Legalfutures report today on the Bar Council getting permission to plug a pensions gap through raised Practising Certificate fees. The story contains interesting data on Barrister’ earnings.  It seems these must be gross earnings (I assume therefore the numbers do not include deductions for chambers and expenses and of course tax). The Bar Council’s original paper predicts what they think Barristers will be earning this year, and so I have taken the data and put it in a graph to illustrate the distribution.


A second interesting point emerging from the LF story is that the £30-60k band contains a ‘significant minority’ who are from the employed Bar so in broad (and crude) terms, if we were imagining this as a distribution of the self-employed bar we might want to depress the second column a bit more than the others.

A barristers’ clerk tells me that, “working on Chambers expenses of 15 to 25% plus travel, books, income replacement insurance etc,” one would take off 30 to 40% from gross earnings to calculate a crude figure, “to be safe”. Though that figure has been disputed.

So using 30% as a cautious guide, [it looks like overheads will bite harder at the lower end]* the columns above would be 0-2ok, £20-40K, £40- 60k and so on. I have not taken much interest in Bar earnings, so it may be readers can point me towards better data. This suggests about half earning £6ok or more before tax (but query how taking out employed barristers would effect this).
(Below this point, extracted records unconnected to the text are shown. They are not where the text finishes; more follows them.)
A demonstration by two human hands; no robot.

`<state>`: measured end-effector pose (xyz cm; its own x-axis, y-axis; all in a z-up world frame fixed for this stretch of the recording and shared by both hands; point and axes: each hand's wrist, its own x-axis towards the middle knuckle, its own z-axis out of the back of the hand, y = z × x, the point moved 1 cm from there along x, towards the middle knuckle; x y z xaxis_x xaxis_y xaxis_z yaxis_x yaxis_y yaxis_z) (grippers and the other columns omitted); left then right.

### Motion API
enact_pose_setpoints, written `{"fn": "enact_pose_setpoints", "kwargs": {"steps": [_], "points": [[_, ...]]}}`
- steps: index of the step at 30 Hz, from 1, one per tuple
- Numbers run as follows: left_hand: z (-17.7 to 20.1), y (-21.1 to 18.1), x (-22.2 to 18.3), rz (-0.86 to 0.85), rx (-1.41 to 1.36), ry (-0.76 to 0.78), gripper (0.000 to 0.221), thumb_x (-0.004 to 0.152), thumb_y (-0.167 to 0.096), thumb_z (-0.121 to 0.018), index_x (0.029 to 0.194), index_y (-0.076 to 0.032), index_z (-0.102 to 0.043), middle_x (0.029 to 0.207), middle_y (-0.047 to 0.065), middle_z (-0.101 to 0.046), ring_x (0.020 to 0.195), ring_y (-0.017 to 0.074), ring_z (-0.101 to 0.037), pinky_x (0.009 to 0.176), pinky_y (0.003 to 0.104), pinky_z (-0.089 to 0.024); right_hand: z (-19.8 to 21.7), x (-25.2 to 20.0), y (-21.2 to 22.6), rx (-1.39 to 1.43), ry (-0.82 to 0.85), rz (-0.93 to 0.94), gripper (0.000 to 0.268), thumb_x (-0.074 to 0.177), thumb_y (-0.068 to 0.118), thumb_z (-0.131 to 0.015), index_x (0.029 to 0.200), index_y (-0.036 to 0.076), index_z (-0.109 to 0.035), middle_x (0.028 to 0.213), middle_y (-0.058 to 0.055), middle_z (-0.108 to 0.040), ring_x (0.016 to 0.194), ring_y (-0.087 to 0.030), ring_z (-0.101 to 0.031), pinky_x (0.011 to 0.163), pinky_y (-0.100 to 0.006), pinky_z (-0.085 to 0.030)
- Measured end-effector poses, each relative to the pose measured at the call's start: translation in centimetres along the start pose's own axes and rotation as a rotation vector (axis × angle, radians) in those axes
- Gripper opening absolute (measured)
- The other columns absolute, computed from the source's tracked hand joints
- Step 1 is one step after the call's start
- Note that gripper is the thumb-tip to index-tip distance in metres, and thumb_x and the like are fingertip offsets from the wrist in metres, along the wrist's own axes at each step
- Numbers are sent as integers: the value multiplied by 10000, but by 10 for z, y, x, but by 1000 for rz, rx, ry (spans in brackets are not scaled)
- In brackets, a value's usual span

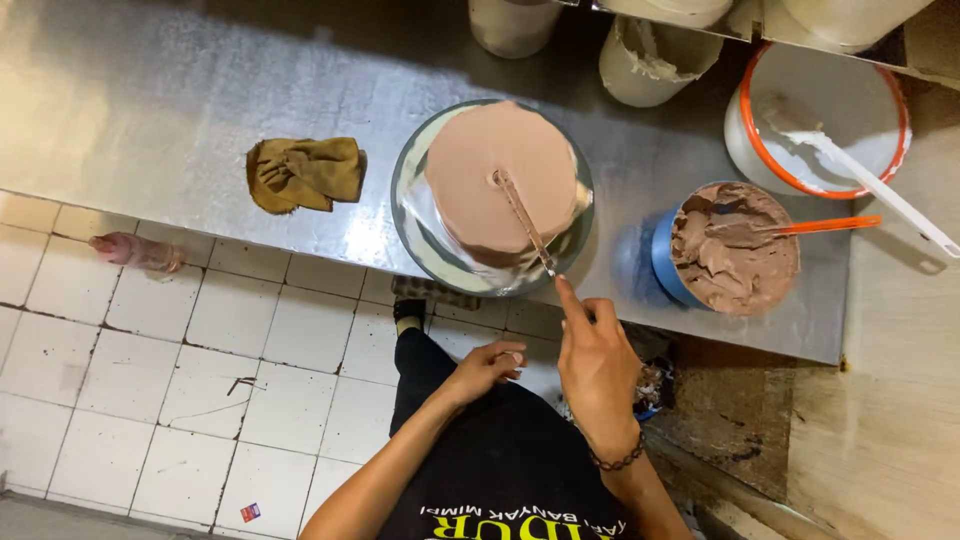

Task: Frosting a chocolate cake with chocolate cream on a rotating turntable.

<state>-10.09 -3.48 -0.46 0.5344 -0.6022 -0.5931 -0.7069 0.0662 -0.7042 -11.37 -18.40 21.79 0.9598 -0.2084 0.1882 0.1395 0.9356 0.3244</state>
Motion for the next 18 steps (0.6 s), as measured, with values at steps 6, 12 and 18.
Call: {"fn": "enact_pose_setpoints", "kwargs": {"steps": [6, 12, 18], "points": [[16, 29, 19, -46, 118, -20, 460, 988, -377, -689, 1388, -151, -660, 1162, 176, -749, 976, 216, -732, 850, 330, -587, -1, 5, -4, 103, 131, -33, 484, 1002, 75, -548, 1457, 233, -595, 1019, -101, -593, 834, -388, -686, 597, -506, -589], [23, 4, 5, -25, -14, -75, 498, 966, -356, -710, 1389, -100, -650, 1197, 231, -729, 1000, 259, -733, 869, 357, -593, -1, 12, -16, 572, 423, -61, 532, 910, 174, -697, 1429, 276, -632, 1063, -108, -711, 938, -342, -719, 763, -460, -584], [52, -70, -3, -251, -366, -310, 534, 851, -138, -706, 1355, -13, -582, 1056, 224, -695, 974, 365, -712, 953, 501, -547, -3, -13, -88, 645, 161, -375, 538, 884, 99, -726, 1414, 142, -647, 1302, -181, -689, 936, -336, -687, 799, -438, -562]]}}
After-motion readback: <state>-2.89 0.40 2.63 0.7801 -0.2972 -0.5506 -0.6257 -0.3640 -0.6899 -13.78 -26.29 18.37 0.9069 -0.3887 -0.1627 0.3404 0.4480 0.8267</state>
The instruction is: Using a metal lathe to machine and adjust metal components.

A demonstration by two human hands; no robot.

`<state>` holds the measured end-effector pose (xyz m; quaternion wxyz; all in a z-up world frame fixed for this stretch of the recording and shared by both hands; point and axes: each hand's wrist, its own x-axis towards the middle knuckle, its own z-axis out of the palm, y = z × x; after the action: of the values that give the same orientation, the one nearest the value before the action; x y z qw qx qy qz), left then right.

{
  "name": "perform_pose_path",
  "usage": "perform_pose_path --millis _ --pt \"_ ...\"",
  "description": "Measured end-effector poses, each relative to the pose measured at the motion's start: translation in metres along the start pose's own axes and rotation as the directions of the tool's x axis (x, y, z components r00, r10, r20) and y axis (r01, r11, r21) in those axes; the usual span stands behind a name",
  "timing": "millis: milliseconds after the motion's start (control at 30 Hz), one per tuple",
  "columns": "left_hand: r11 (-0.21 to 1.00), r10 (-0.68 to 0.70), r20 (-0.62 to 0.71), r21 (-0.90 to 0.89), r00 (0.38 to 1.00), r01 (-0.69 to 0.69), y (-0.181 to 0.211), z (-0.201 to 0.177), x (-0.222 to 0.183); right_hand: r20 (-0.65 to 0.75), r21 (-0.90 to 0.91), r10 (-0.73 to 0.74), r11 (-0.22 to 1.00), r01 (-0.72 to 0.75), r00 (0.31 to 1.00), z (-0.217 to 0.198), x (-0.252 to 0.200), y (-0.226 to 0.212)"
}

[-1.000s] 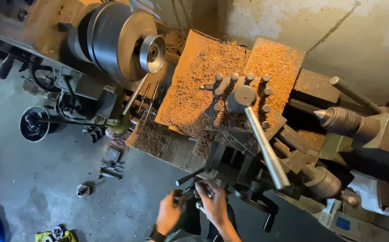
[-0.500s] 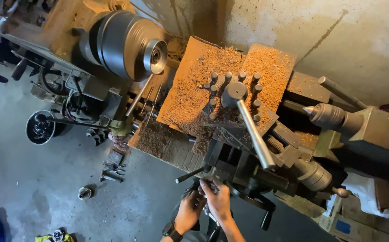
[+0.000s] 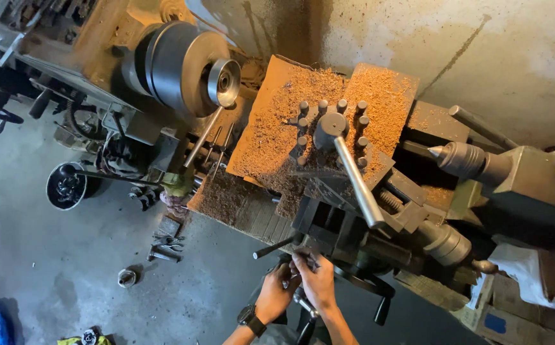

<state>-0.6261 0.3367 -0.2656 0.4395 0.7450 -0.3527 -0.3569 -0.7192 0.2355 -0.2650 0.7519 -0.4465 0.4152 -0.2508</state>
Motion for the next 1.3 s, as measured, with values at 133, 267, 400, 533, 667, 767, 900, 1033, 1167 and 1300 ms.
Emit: perform_pose_path --millis 133,267,400,533,667,767,900,1033,1167,1300 --pt "0.994 -0.088 0.054 0.068 0.995 0.084 0.001 0.000 0.010 -0.078 -0.077 -0.054 0.996 0.048 0.995 -0.011 0.001 0.003" --pt "0.999 -0.038 0.078 0.001 0.996 0.038 0.020 0.001 0.009 -0.477 -0.451 -0.471 0.856 0.253 0.742 -0.074 -0.010 0.000" --pt "0.998 0.012 0.094 0.055 0.996 -0.017 -0.011 0.002 -0.002 -0.825 -0.340 -0.299 0.941 0.003 0.479 -0.231 -0.055 0.108" --pt "0.965 -0.172 0.105 0.217 0.979 0.146 -0.034 0.008 -0.022 -0.843 -0.402 -0.130 0.797 -0.451 0.522 -0.309 -0.069 0.238" --pt "0.959 0.043 0.024 0.279 0.999 -0.048 -0.015 0.006 -0.041 -0.716 -0.063 0.357 0.822 -0.566 0.599 -0.311 -0.080 0.275" --pt "0.946 -0.155 -0.002 0.289 0.988 0.149 -0.023 0.005 -0.054 -0.521 -0.086 0.428 0.834 -0.545 0.738 -0.271 -0.091 0.273" --pt "0.948 -0.166 -0.014 0.274 0.986 0.163 -0.032 0.001 -0.064 -0.288 -0.288 0.310 0.874 -0.391 0.906 -0.249 -0.085 0.405" --pt "0.958 -0.160 -0.005 0.240 0.987 0.156 -0.049 0.025 -0.068 -0.121 -0.807 -0.332 0.582 0.102 0.936 -0.291 -0.016 0.448" --pt "0.969 -0.132 0.050 0.216 0.990 0.119 -0.055 0.028 -0.062 -0.442 -0.389 0.120 0.867 -0.311 0.889 -0.330 -0.101 0.349" --pt "0.949 -0.240 0.087 0.233 0.967 0.215 -0.080 0.026 -0.070 -0.467 0.021 0.500 0.831 -0.556 0.730 -0.249 -0.091 0.308"
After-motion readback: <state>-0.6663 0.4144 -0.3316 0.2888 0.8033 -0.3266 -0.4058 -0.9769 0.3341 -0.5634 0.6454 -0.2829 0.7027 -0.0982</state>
Given the risks posed in seeking to qualify and establish as a barrister, and assuming the varied earnings associated with certain types of work, these are interesting numbers; but law students tend to focus on the earnings of solicitors at the very visible and well-paid end of the profession when thinking of career trajectories, and that would be a mistake, partly because there is a harmful tendency to equate success with money and money with prestige.

*The Legal Services Board published research and had this to say about estimating overheads:

With regards to costs a 2007 survey of barristers, that achieved a 35% response rate, found, “that overheads and expenses accounted for between 11% and 30% of barristers turnover. Median billings were between £100,000 and £125,000 with 20% billing less than £80,000 and 20% more than £200,000 in the year. About 13% bill more than £300,000, and 11% less than £40,0004.” In 2009 it was reported that overheads at chambers are around 35% of turnover5. In 2010 it was reported that: “The ratio of overheads to total fee income in specialist commercial and civil sets was circa 8-14%. In more middle of the road mixed common law sets the ratio was circa 15-22%. In family sets the ratio was 18-25%. In criminal sets the ratio was circa 18-30%. The figures exclude individual barristers‘ expenses such as travel and professional insurance6.”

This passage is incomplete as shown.